I realize life is cyclical. I know we all die eventually. I knew I wasn’t in the right job anymore. But, I didn’t accept the reality of life. I didn’t change my situation. And I didn’t walk away either. I just stood there. Lost and dumbfounded. Angry at myself and God.
I didn’t want to deal with it or accept, so I laid blame. On God. And eventually on myself.
Some things in life are just life. People and pets die. It’s not a message from God or the Universe. You didn’t do anything wrong. You can’t change it. It just happens because we all die.
Accept it. Grieve it, but accept it.
Other things in life are just choices that didn’t work out. Part of that is choosing not to be happy. Part of it is not choosing to change. Some situations just aren’t right for a variety of reasons. It’s OK.
Change them or walk away.
There really are only three choices. And it’s our choice to make. God, Universe, whatever you want to call it, just provides. The rest is up to us.

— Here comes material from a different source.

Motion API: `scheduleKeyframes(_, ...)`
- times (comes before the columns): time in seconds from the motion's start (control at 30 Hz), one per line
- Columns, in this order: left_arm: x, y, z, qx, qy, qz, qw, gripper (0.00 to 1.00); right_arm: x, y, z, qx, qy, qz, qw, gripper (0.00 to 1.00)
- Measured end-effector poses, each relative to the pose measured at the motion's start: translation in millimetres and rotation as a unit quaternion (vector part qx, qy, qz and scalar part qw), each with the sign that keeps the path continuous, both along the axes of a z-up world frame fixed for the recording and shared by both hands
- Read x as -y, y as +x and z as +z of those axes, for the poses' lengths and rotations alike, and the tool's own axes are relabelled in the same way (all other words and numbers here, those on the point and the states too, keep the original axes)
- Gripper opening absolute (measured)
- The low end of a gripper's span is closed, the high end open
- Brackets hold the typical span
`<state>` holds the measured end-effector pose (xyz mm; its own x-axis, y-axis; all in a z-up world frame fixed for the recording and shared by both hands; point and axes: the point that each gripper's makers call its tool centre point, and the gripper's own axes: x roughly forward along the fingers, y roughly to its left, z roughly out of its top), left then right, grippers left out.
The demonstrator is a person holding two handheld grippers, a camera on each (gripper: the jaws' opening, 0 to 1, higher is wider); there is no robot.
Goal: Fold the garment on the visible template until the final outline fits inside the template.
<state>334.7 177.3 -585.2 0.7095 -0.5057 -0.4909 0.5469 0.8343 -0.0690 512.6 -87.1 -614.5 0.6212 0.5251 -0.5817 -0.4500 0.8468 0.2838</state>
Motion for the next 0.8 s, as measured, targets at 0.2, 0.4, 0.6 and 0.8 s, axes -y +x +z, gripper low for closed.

Faith in God, though, gives us strength. It gives us hope. It gave me everything I wanted when I was knee deep in it. I was able to change. That’s what we need to move forward. To make better choices. To have the strength to face the tough times. To dust ourselves off and move on.
When we don’t have faith in ourselves, our ability to make choices and respond accordingly, that’s when we lose faith in God. They’re interconnected.
What we ask for, God provides. God is everything and everything is God — without trying to sound hokey. Including ourselves. Our life is our choice. God is there to support us, but not to live our lives. He provides. What we do with it is up to us.
So when we choose to be unhappy in our job, choose to stay in a bad situation, choose creature comforts over our heart’s desires, we get the results you would expect from that. We have to have faith that we can change. That we can be happy with or without some of those creature comforts. That a better life is available to us if we just choose it.
Going back to the Golden Rule. Treat others the way you want to be treated. You have to do the same for yourself. You have to treat yourself how you would treat others. Forgive yourself if you make a choice and it doesn’t work out. Move on and try something else. Forgive yourself if you’ve been living a place of unhappiness. Just change it. Wish the best for yourself. Hope for it. You would do it for others.
Forgive God because, well, he didn’t do anything but provide you what you asked for or reflected what was in your heart. God isn’t a puppet master or a scapegoat. The rest of the problems are usually just life happening. In a cycle, like they always do. Don’t blame God for not being happy.
Find your faith in yourself. In God — and not in the dogmatic sense but as a provider. Have faith in the ability to change. In the ability to be happy. In the ability to make a difference.
It will change you for the better. It will change your world. And the rest of the world will be better for it.